The following guidance was sent by HMRC to the Charity Tax Group in November 2013 in respect of the VAT treatment of funding received from public bodies for overseas aid projects.
“The Department for International Development is the public sector body, a Central Government Department under the Secretary of State for International Development, charged with the formulation and delivery of the UK Government’s international aid programme. It carries this out by funding various bodies, including humanitarian aid charities, to undertake the detailed project work and consultancy on the ground in the overseas countries concerned.
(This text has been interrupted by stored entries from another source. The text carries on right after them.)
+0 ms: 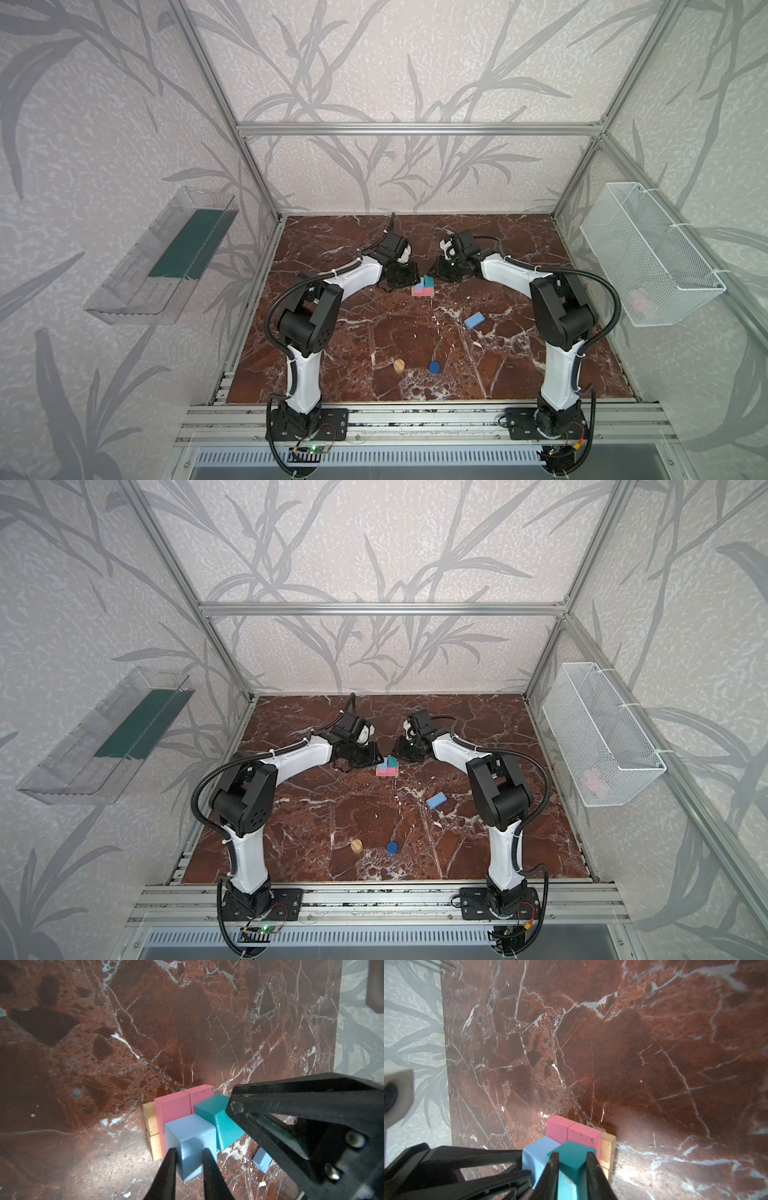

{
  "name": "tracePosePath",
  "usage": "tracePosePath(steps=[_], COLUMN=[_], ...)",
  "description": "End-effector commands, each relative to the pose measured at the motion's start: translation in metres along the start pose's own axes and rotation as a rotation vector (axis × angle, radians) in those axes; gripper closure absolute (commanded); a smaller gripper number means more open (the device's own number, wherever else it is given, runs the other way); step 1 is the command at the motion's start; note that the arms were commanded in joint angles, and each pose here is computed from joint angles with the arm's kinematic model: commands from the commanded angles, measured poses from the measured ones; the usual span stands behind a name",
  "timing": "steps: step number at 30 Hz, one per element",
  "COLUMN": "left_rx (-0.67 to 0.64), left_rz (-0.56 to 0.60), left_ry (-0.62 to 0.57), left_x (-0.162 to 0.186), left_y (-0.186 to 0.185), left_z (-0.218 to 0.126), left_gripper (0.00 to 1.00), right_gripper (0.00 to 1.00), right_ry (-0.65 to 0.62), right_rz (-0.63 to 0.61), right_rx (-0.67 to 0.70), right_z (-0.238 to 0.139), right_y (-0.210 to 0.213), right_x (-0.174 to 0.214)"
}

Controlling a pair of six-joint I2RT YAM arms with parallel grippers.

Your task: Build the wood block tower

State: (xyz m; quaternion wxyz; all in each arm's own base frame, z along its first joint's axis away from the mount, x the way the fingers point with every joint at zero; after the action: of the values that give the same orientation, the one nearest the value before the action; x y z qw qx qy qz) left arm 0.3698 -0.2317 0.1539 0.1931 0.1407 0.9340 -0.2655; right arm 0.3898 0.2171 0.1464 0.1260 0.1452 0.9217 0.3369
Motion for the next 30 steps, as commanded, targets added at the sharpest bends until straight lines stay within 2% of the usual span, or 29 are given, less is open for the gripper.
tracePosePath(steps=[1,16,30], left_rx=[0.007,0.001,0.000], left_rz=[0.003,0.006,0.011], left_ry=[-0.009,-0.034,-0.032], left_x=[-0.005,-0.005,-0.006], left_y=[-0.004,-0.007,-0.006], left_z=[0.001,-0.010,-0.006], left_gripper=[0.78,0.74,0.74], right_gripper=[0.77,0.76,0.73], right_ry=[0.026,0.031,0.027], right_rz=[0.011,0.039,0.047], right_rx=[0.027,0.035,0.049], right_z=[-0.001,-0.003,-0.004], right_y=[-0.005,-0.006,-0.008], right_x=[0.009,0.017,0.018])
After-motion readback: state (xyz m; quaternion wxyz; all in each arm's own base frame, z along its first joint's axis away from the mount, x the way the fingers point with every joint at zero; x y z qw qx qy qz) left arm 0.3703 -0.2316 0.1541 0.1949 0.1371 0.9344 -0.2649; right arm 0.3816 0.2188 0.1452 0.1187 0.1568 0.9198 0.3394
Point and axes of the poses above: each gripper's point midway between its finger pads, its own z axis out along the fingers, its own y axis along the line the jaws close on, x = y × z, the point moved 10 cm from there along -z, back along the fingers, and after that the axes turned 15 degrees about z, right-handed, at the moved point
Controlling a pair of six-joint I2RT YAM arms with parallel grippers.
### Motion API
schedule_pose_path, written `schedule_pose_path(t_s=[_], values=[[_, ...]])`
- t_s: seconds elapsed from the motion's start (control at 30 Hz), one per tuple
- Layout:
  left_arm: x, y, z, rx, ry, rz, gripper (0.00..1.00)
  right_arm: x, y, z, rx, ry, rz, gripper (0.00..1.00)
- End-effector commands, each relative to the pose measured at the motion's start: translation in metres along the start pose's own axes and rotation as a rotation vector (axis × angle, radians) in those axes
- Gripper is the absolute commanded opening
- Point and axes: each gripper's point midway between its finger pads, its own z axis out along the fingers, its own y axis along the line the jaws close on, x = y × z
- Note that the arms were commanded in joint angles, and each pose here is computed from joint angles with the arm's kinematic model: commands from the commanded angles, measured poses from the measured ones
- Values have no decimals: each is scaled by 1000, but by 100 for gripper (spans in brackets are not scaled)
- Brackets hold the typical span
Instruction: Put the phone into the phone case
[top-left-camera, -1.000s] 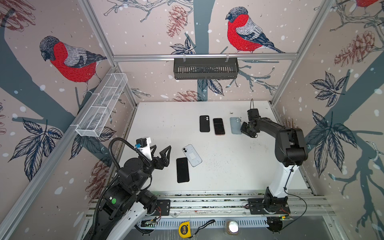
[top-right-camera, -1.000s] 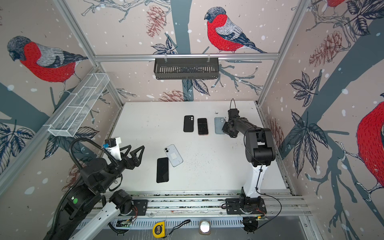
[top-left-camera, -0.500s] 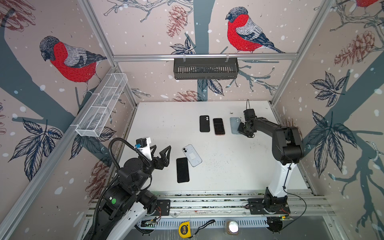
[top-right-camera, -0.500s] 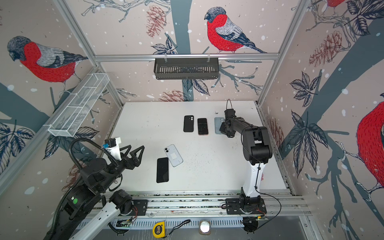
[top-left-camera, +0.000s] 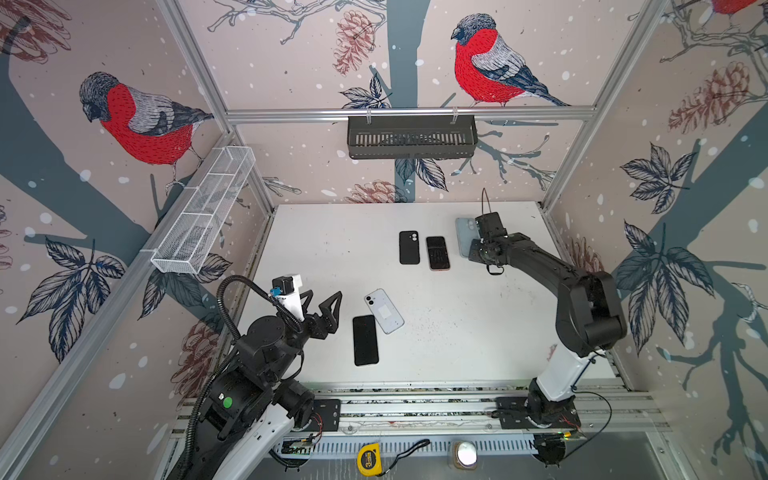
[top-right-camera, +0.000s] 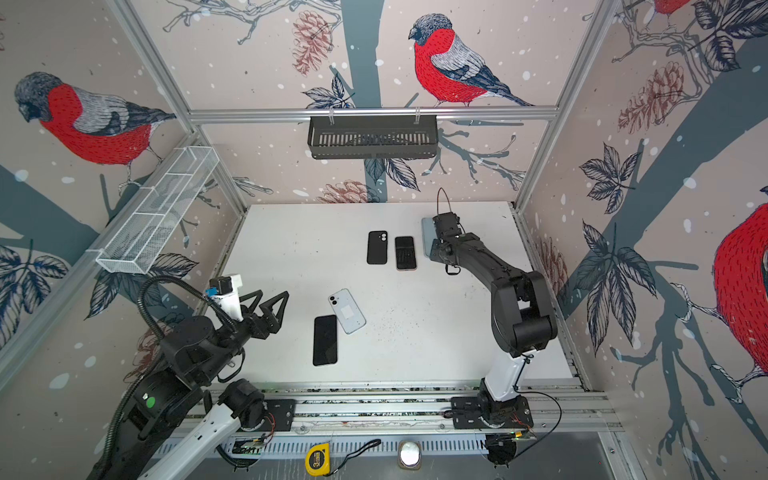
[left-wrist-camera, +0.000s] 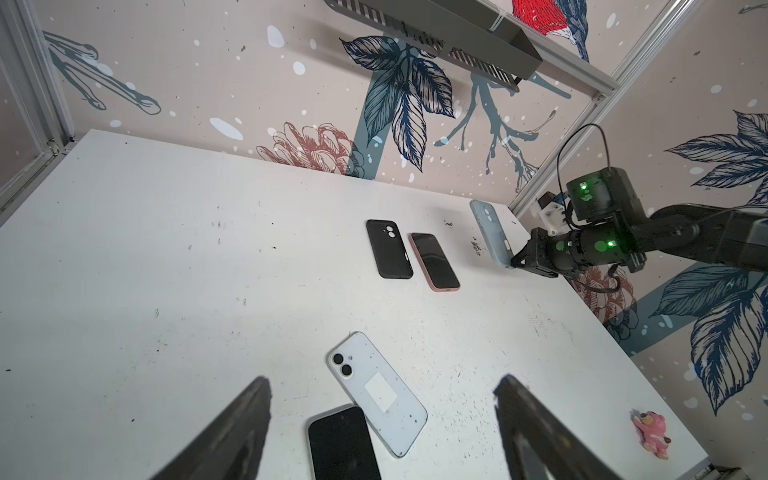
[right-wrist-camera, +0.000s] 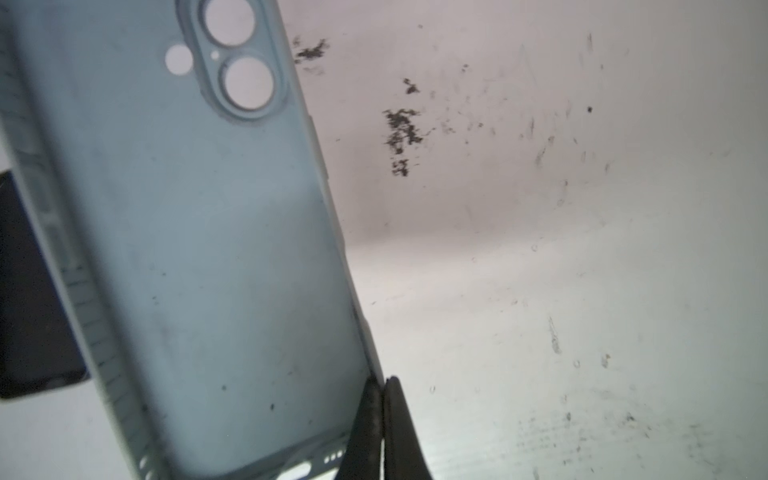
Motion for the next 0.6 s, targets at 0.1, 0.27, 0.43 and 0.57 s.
schedule_pose_path(t_s=[0.1,0.27,0.43,0.57], values=[[-4,-2,3,6,-12,-4,84,69,50,-36,-20,-12,-355,3],[-3,-2,5,5,-6,-2,84,144,53,-42,-112,80,-489,3],[-2,-4,7,13,1,0,84,179,67,-61,-180,113,-577,5],[-1,-4,8,14,9,2,84,188,66,-63,-137,107,-646,5]])
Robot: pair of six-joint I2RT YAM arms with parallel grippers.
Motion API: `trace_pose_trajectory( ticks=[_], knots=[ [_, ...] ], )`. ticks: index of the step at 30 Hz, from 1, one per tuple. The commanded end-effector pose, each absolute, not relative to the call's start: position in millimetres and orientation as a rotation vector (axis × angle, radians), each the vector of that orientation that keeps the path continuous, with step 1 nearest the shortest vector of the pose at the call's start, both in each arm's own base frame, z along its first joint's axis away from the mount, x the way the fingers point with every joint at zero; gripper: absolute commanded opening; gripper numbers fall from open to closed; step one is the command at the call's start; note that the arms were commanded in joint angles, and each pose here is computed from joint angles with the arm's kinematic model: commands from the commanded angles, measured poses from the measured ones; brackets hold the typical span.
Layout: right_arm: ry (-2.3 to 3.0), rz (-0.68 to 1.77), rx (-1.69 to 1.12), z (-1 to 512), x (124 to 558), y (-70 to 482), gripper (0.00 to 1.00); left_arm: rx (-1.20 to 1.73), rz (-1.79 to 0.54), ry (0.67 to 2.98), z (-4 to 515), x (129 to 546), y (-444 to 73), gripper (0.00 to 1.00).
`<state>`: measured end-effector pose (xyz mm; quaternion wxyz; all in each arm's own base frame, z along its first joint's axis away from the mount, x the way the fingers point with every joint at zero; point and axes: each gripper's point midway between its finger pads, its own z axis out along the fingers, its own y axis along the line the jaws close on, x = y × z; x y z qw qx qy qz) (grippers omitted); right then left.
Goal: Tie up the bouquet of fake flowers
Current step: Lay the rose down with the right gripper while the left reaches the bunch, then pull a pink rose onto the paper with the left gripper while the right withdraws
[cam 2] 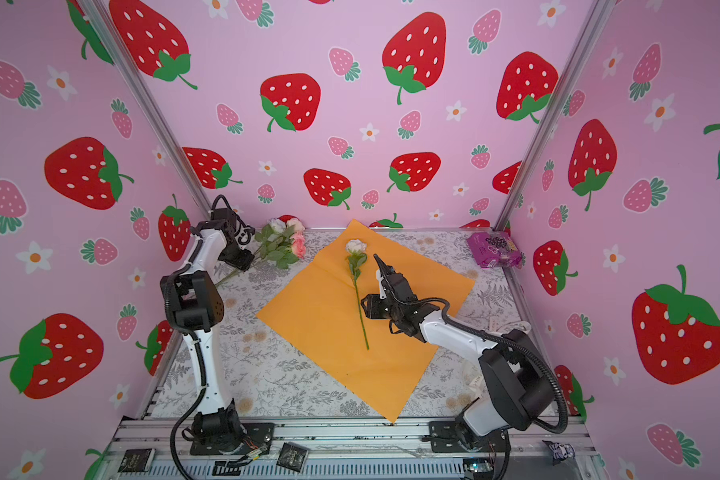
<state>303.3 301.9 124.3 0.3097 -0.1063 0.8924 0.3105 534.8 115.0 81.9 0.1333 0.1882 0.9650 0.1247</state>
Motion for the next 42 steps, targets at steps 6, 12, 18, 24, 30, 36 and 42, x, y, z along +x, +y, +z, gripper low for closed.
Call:
trace_pose_trajectory(
  ticks=[6,12,18,24,30,36,42],
  knots=[
    [2.431,0.837,-0.305,110,307,308,0.47,0.736,0.235,2.778,76,538,103,0.85],
    [2.441,0.845,-0.299,109,312,307,0.47,0.748,0.226,2.787,59,542,106,0.85],
    [2.454,0.839,-0.289,107,314,300,0.47,0.758,0.256,2.777,48,550,111,0.74],
    [2.473,0.841,-0.264,102,312,293,0.47,0.786,0.282,2.759,43,554,113,0.54],
    [2.473,0.837,-0.254,102,313,291,0.47,0.806,0.282,2.764,40,551,105,0.22],
    [2.472,0.850,-0.250,103,312,291,0.47,0.906,0.293,2.758,55,539,79,0.00],
    [2.451,0.849,-0.251,110,307,286,0.47,0.831,0.280,2.738,101,527,52,0.00]
  ],
)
“Where DfID (or other Government Department) is funding the carrying out of the overseas aid programme of the UK, HMRC consider there is no supply by the charity undertaking the overseas work for DfID, or procuring that work, because DfID does not receive any benefit that would make it a taxable supply by way of business. The carrying out of these overseas projects and the provision of consultancy services overseas to fulfil the UK’s international aid programme is therefore not a taxable supply for VAT purposes and nor is the funding consideration. If the underlying purpose is clearly to fulfil the UK’s international aid programme, it does not matter if the benefit is to an overseas Government directly or to overseas communities and institutions, for example the carrying out of an immunisation or healthcare programme on the ground. The important point is that the purpose is to fulfil the UK’s international aid obligations. The exact form of the agreement, i.e. whether it is expressed as a contract with measurable deliverables and remuneration does not affect this issue – what matters is the underlying analysis of the position, and its direct connection with the delivery of the UK’s overseas aid programme.
“As regards the position where the contract is expressed as being a sub contract with the main contractor, HMRC would accept that if the main contract with the Government Department is not taxable on the above argument, the sub contract to deliver the programme would not be either, provided it was demonstrably a ‘back-to-back contract’, i.e. like the main contract it was clearly for the delivery of the UK’s international aid programme on the ground. On this basis, back-to-back contracts between the humanitarian aid charity and a main contractor of the Government Department, and between such a charity and its own sister charity in the UK, would also be nonbusiness, i.e. they would share the same nonbusiness treatment as the main contract, and it follows that the receipt of the supply in the UK would also be outside the scope of VAT and would not be subject to the reverse charge”.